Assignment
Assignment
Assignment
Collagen is a naturally occurring matrix polymer which is highly conserved across species. It
is the predominant extra-cellular matrix component of most connective tissues within the
mammalian body, comprising one third of all protein found within tissues. Collagens are
extracellular and have a mainly structural role. Critical parameters including density, packing
and orientation (or direction) results in distinctively varying mechanical properties in tissues
such as bone, skin, tendon and cartilage.

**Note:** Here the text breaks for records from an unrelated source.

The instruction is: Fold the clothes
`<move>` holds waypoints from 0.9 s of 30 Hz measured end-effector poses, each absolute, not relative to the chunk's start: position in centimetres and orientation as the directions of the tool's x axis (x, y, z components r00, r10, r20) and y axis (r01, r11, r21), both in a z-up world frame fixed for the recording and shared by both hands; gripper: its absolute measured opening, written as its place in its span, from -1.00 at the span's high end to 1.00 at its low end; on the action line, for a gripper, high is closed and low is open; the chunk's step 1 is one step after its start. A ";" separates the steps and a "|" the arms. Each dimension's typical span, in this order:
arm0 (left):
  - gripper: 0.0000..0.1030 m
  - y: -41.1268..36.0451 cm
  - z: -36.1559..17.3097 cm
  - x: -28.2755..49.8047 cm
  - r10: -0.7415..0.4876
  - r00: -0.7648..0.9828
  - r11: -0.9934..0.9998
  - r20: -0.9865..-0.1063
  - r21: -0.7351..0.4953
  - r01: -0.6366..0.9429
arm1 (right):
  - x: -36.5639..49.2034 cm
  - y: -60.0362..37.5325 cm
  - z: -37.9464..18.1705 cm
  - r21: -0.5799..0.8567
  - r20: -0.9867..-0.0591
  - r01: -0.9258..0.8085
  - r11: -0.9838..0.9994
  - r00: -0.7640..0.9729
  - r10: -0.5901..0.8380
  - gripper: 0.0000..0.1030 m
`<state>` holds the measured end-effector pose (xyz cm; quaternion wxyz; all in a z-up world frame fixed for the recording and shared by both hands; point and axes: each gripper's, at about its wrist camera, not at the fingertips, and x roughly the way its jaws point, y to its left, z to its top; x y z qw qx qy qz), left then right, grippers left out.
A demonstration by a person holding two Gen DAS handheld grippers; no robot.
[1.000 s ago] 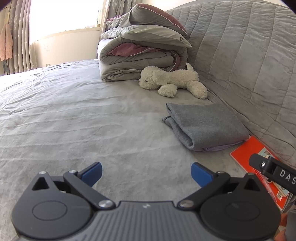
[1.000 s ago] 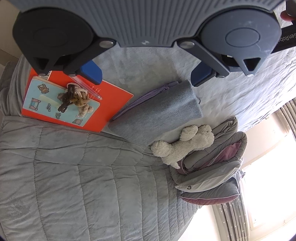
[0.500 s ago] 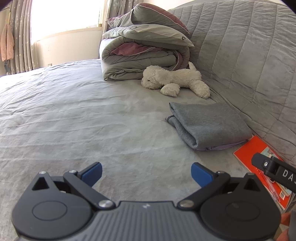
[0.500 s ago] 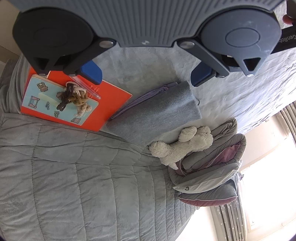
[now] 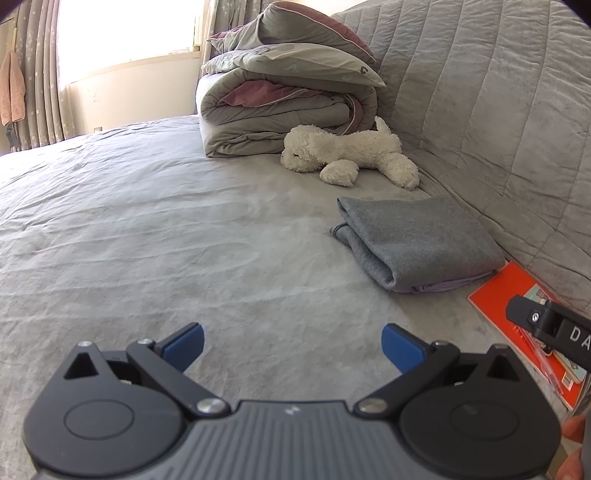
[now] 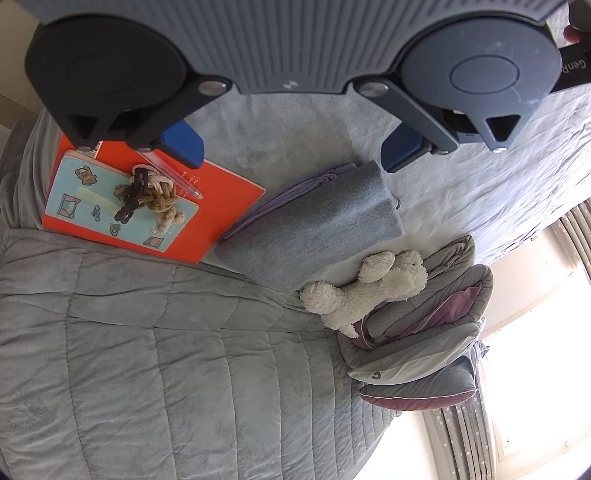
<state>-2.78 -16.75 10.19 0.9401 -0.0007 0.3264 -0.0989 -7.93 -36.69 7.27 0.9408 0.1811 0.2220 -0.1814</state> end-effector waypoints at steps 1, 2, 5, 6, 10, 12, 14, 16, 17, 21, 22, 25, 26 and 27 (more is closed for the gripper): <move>-0.99 -16.8 10.2 -2.8 -0.186 0.767 0.980 -0.614 -0.066 0.186 | -7.9 -36.7 7.3 0.260 -0.484 0.422 0.869 0.835 -0.261 -1.00; -0.99 -16.8 10.2 -2.7 -0.186 0.768 0.980 -0.613 -0.064 0.186 | -7.9 -36.7 7.3 0.258 -0.484 0.422 0.869 0.835 -0.261 -1.00; -0.99 -16.8 10.1 -2.8 -0.187 0.767 0.980 -0.614 -0.062 0.189 | -7.9 -36.6 7.3 0.255 -0.483 0.421 0.870 0.835 -0.263 -1.00; -0.99 -16.8 10.1 -2.8 -0.187 0.766 0.980 -0.615 -0.062 0.189 | -7.9 -36.6 7.3 0.256 -0.483 0.422 0.870 0.835 -0.263 -1.00; -0.99 -16.8 10.1 -2.8 -0.187 0.766 0.980 -0.616 -0.059 0.191 | -8.0 -36.6 7.2 0.255 -0.483 0.422 0.870 0.835 -0.264 -1.00; -0.99 -16.8 10.1 -2.8 -0.185 0.766 0.980 -0.615 -0.056 0.192 | -8.0 -36.6 7.3 0.253 -0.482 0.422 0.871 0.835 -0.265 -1.00; -0.99 -16.9 10.1 -2.9 -0.182 0.767 0.980 -0.615 -0.051 0.191 | -8.0 -36.6 7.3 0.251 -0.483 0.422 0.871 0.835 -0.265 -1.00; -0.99 -16.9 10.1 -2.9 -0.177 0.768 0.981 -0.615 -0.045 0.190 | -7.9 -36.6 7.3 0.250 -0.484 0.422 0.872 0.834 -0.264 -1.00; -0.99 -16.9 10.0 -2.9 -0.176 0.768 0.981 -0.615 -0.044 0.190 | -7.9 -36.6 7.3 0.250 -0.485 0.421 0.872 0.834 -0.264 -1.00; -0.99 -16.9 10.0 -3.0 -0.179 0.771 0.980 -0.611 -0.043 0.193 | -7.8 -36.6 7.3 0.248 -0.486 0.421 0.872 0.833 -0.264 -1.00; -0.99 -16.9 10.0 -3.0 -0.179 0.773 0.980 -0.609 -0.042 0.194 | -7.9 -36.6 7.3 0.248 -0.486 0.421 0.873 0.833 -0.264 -1.00; -0.99 -16.9 10.1 -3.2 -0.176 0.779 0.980 -0.602 -0.034 0.195 | -7.9 -36.6 7.3 0.247 -0.487 0.421 0.873 0.833 -0.264 -1.00; -0.99 -16.9 10.1 -3.2 -0.174 0.780 0.980 -0.601 -0.033 0.194 | -7.9 -36.6 7.3 0.246 -0.487 0.421 0.873 0.832 -0.264 -1.00; -0.99 -16.9 10.1 -3.2 -0.176 0.780 0.980 -0.600 -0.033 0.196 | -7.9 -36.6 7.2 0.246 -0.488 0.421 0.873 0.832 -0.264 -1.00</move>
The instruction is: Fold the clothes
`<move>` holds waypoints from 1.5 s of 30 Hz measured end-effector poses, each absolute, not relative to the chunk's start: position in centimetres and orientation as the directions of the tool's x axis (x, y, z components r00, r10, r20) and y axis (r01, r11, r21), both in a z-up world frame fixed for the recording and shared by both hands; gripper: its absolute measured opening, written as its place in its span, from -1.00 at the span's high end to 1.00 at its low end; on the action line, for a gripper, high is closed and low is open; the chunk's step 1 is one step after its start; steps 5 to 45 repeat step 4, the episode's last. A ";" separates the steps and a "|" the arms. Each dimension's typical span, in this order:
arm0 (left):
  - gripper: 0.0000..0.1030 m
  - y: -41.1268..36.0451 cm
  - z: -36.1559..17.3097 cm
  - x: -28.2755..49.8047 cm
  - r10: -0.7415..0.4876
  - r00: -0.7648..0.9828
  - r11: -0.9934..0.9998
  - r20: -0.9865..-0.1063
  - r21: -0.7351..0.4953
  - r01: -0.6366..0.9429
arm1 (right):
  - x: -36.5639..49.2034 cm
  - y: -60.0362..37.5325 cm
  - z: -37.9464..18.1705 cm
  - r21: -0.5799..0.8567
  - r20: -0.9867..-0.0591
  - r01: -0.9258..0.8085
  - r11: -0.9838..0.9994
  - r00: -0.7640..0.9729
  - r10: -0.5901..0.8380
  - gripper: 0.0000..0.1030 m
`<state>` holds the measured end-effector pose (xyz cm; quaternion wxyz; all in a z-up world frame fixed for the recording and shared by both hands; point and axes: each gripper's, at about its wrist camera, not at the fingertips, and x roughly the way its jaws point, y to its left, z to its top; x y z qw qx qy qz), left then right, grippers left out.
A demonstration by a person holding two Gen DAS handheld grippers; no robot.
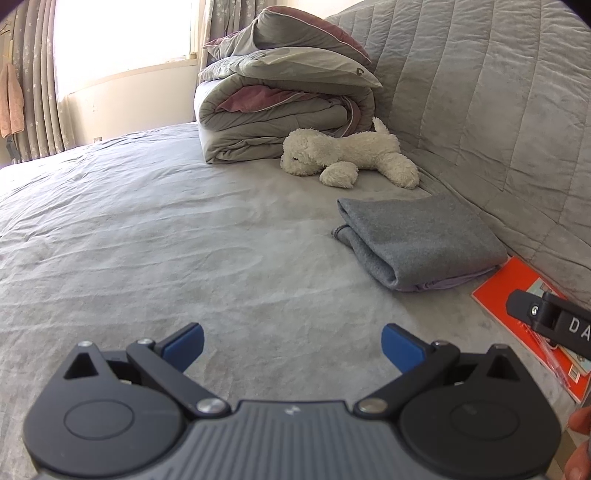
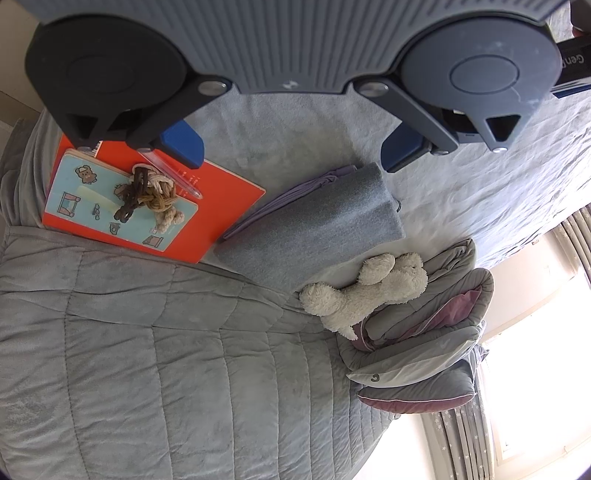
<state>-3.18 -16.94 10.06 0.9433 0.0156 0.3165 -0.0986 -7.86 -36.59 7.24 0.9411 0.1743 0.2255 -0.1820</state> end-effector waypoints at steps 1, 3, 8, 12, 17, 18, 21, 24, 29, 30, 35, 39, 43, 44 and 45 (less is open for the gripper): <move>-0.99 -16.9 10.1 -3.2 -0.178 0.780 0.980 -0.600 -0.033 0.198 | -7.8 -36.6 7.2 0.246 -0.488 0.421 0.873 0.832 -0.264 -1.00; -0.99 -16.9 10.1 -3.2 -0.182 0.778 0.979 -0.602 -0.035 0.203 | -7.8 -36.6 7.2 0.246 -0.489 0.421 0.873 0.832 -0.264 -1.00; -0.99 -17.0 10.1 -3.1 -0.185 0.775 0.978 -0.604 -0.036 0.206 | -7.8 -36.6 7.2 0.246 -0.489 0.421 0.873 0.832 -0.263 -1.00; -0.99 -17.0 10.1 -3.1 -0.185 0.775 0.978 -0.604 -0.036 0.206 | -7.8 -36.6 7.2 0.246 -0.489 0.421 0.873 0.832 -0.263 -1.00; -0.99 -17.0 10.1 -3.1 -0.185 0.775 0.978 -0.604 -0.036 0.206 | -7.8 -36.6 7.2 0.246 -0.489 0.421 0.873 0.832 -0.263 -1.00; -0.99 -17.0 10.1 -3.1 -0.185 0.775 0.978 -0.604 -0.036 0.206 | -7.8 -36.6 7.2 0.246 -0.489 0.421 0.873 0.832 -0.263 -1.00; -0.99 -17.0 10.1 -3.1 -0.185 0.775 0.978 -0.604 -0.036 0.206 | -7.8 -36.6 7.2 0.246 -0.489 0.421 0.873 0.832 -0.263 -1.00; -0.99 -17.0 10.1 -3.1 -0.185 0.775 0.978 -0.604 -0.036 0.206 | -7.8 -36.6 7.2 0.246 -0.489 0.421 0.873 0.832 -0.263 -1.00; -0.99 -17.0 10.1 -3.1 -0.185 0.775 0.978 -0.604 -0.036 0.206 | -7.8 -36.6 7.2 0.246 -0.489 0.421 0.873 0.832 -0.263 -1.00; -0.99 -17.0 10.1 -3.1 -0.185 0.775 0.978 -0.604 -0.036 0.206 | -7.8 -36.6 7.2 0.246 -0.489 0.421 0.873 0.832 -0.263 -1.00; -0.99 -17.0 10.1 -3.1 -0.185 0.775 0.978 -0.604 -0.036 0.206 | -7.8 -36.6 7.2 0.246 -0.489 0.421 0.873 0.832 -0.263 -1.00; -0.99 -17.0 10.1 -3.1 -0.185 0.775 0.978 -0.604 -0.036 0.206 | -7.8 -36.6 7.2 0.246 -0.489 0.421 0.873 0.832 -0.263 -1.00; -0.99 -17.0 10.1 -3.1 -0.185 0.775 0.978 -0.604 -0.036 0.206 | -7.8 -36.6 7.2 0.246 -0.489 0.421 0.873 0.832 -0.263 -1.00; -0.99 -17.0 10.1 -3.1 -0.185 0.775 0.978 -0.604 -0.036 0.206 | -7.8 -36.6 7.2 0.246 -0.489 0.421 0.873 0.832 -0.263 -1.00; -0.99 -17.0 10.1 -3.1 -0.185 0.775 0.978 -0.604 -0.036 0.206 | -7.8 -36.6 7.2 0.246 -0.489 0.421 0.873 0.832 -0.263 -1.00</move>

In connective tissue lost to trauma or disease, replacement tissue strategies, have to consider
mechanical implications. Synthetic polymers can be designed to have the mechanical integrity
of the native structure to be replaced but eventually this will be degraded and replaced by the
host. The major target protein that will be replaced in connective tissues is collagen. The other
alternative is to start with collagen as a natural polymer substrate and tailor its mechanical
properties in vitro. Given the critical role this protein plays in tissue structure there have been
and continue to be efforts into extracting this protein, reforming 3D scaffolds for tissue
engineering as well as controlling density and direction parameters to form tissues in vitro. The
main difference in the building of bulk tissues is the cell-rich or matrix-rich nature of the tissue
being engineered. Where the matrix dominates a tissue, the mechanical properties of the matrix
are critical, i.e in connective tissue. In tendon for example, the alignment of collagen fibrils
along the principle axis of strain application, and the nature of a ‘dual’ size of fibril diameters,
provides incredible strength to this tissue. Compared directly to a tissue like dermis, where
collagen is interlocked in a basket-weave formation with elastin to provide tensile strength in
multiple axis to ensure stretching of this tissue does not compromise its integrity. Thus, when
engineering tissues in vitro, technologies and processing to control parameters of collagen
architecture have been developed to mimic those found in tissues in situ. This field of controlled
processing is growing, as the sophistication of methods employed to create biomimetic
scaffolds advances.
Type I collagen scaffolds are widely used in clinical practice and the collagen for these
materials are generally obtained either from cultured cells or extracted from native tissues.
Extraction encompasses the entire range from decellularisation of collageneous tissues
preserving the native architecture to the complete break down into collagen molecules which
can later be reconstituted into their native fibrillar structure. One of the most common collagen
scaffolds in clinical use is de-cellularised dermal tissue. By decellularising an entire piece of
connective tissue, the immunogenicity of the tissue is removed whilst retaining the collagen
architecture and other matrix components in the native form. These scaffolds induce and guide
tissue repair when implanted in a full-thickness skin defect as a template for dermal
regeneration. Methods to enhance the in vivo persistence of such decellurarised scaffolds,
involve dispersion of the collagen matrix. The dispersion of collagen can result in the
degradation of the collagen into polymers, oligomers or monomers dependent upon the
treatment methods applied. This is followed by co-precipition with a glycosaminoglycan. In
these cases the inherent architecture of the native tissue is lost and reformed in vitro.
The formation of living collagenous tissue equivalents rely upon the cell seeding of
decellularised native tissues or cell-seeding into prefabricated, porous collagen scaffolds. The
next generation of skin equivalents are bio-engineered cell based technologies using cell
produced collagen. These include the next generation bilayered skin equivalents produced by
Organogenesis. The use of solubilised collagen as dermal and lip fillers for the correction of
contour deformaties, is a growing cosmetic procedure. This relies upon collagen dispersion
from either human cadaver or bovine tissue, which can then be stably re-injected to ‘plump’ to
fill minor defects. The question is whether the fibrosis response by the injection of these
products causes the therapeutic effect or the products themselves.
The main focus of this chapter is to address the importance of collagen protein structure and
its relation to normal mechanical function in matrix-rich tissues. This chapter will overview
the established, clinically used and new novel processing technologies being researched to
improve and control bulk collagen processing for applications in regenerative medicine, and
new directions needed to control collagen architecture.